For those who haven’t seen the show, it’s about a young man whose father (played in a titanic performance by Broadway giant Norbert Leo Butz) has, ever since childhood, been telling him these elaborate, wildly imaginative tall tales. The son, as an adult, has kind of distanced himself from those stories and wonders if he really knows his dad at all underneath the layers of what he perceives as artifice. As the story begins, the son, recently married, finds out he’s going have a son, just as his father discovers he’s dying of cancer. The two awkwardly try to reconcile while they still have the chance.

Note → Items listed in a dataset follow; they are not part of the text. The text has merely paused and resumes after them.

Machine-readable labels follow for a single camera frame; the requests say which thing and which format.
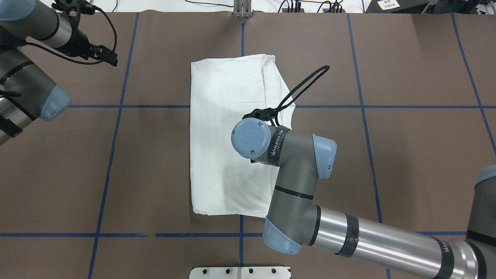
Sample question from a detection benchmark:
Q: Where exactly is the aluminium frame post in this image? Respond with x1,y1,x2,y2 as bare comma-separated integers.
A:
233,0,253,18

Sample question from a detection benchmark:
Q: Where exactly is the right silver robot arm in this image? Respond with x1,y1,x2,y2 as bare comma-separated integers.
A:
231,108,495,279

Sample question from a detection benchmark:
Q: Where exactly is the white central pedestal column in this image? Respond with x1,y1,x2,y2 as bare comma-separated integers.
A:
189,266,292,279

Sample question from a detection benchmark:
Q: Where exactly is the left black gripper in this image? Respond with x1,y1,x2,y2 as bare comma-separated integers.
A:
68,29,118,67

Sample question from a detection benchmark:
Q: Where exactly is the white printed t-shirt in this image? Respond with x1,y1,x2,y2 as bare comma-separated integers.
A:
189,53,290,218

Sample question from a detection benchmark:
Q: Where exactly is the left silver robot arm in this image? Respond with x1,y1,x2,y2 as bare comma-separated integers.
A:
0,0,118,144

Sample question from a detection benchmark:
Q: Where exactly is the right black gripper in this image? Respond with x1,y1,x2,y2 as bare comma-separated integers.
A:
243,109,280,126

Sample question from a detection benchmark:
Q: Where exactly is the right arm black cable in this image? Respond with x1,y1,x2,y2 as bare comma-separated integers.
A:
267,65,331,126

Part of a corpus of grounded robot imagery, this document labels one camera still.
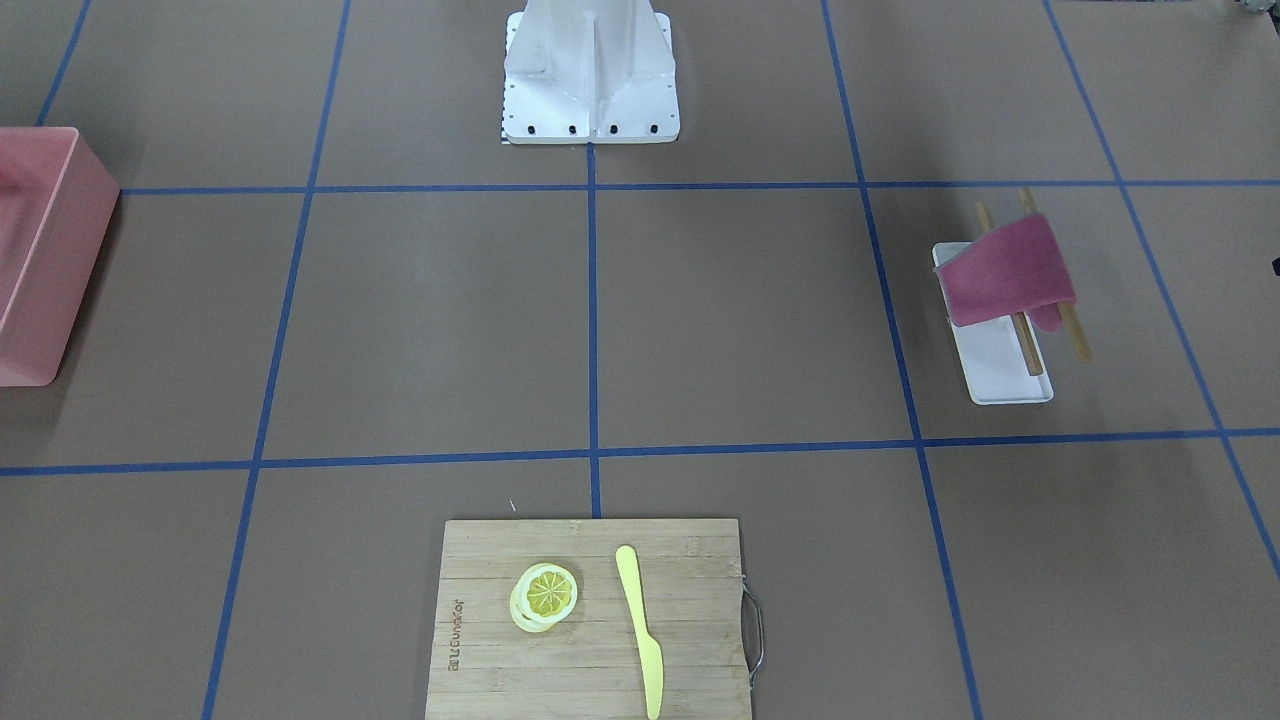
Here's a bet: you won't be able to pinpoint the white pedestal column base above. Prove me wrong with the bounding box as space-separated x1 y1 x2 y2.
500 1 681 145

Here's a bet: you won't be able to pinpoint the yellow plastic knife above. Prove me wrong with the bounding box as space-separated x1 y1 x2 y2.
614 544 666 719

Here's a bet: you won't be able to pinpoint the white rectangular tray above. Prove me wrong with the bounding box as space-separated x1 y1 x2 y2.
942 290 1053 406

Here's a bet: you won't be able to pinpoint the pink microfiber cloth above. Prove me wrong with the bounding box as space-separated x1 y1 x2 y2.
936 213 1076 333

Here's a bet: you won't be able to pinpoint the bamboo cutting board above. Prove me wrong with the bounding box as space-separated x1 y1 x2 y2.
424 519 753 719

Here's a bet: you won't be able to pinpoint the pink plastic bin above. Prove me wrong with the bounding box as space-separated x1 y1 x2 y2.
1 127 120 388

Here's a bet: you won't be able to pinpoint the yellow lemon slices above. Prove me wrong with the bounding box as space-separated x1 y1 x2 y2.
509 562 579 634

If that sounds dreary, it isn’t. Most of the first act consists of the Father’s tall tales being acted out. First, he meets a witch, who tells him his future, including how he’s supposedly going to die. Then he is taught about the nature of love (and how to swim) by a mermaid whom he frees from a curse with a kiss. Then he meets a giant named Karl who becomes his best friend, and they leave his small hometown and his high school sweetheart to travel the open road. He meets the love of his life (who is, or course, the son’s mother) at an audition for a travelling circus, and works three years for no pay to find out her name so he can find her again. He finally finds her (having traveled to Auburn University human-cannonball style), and wins her over in a number called “Daffodils”, where, at the climax, the projection screen showing the field of daffodils gives way, revealing an actual huge arrangement of hundreds of daffodils.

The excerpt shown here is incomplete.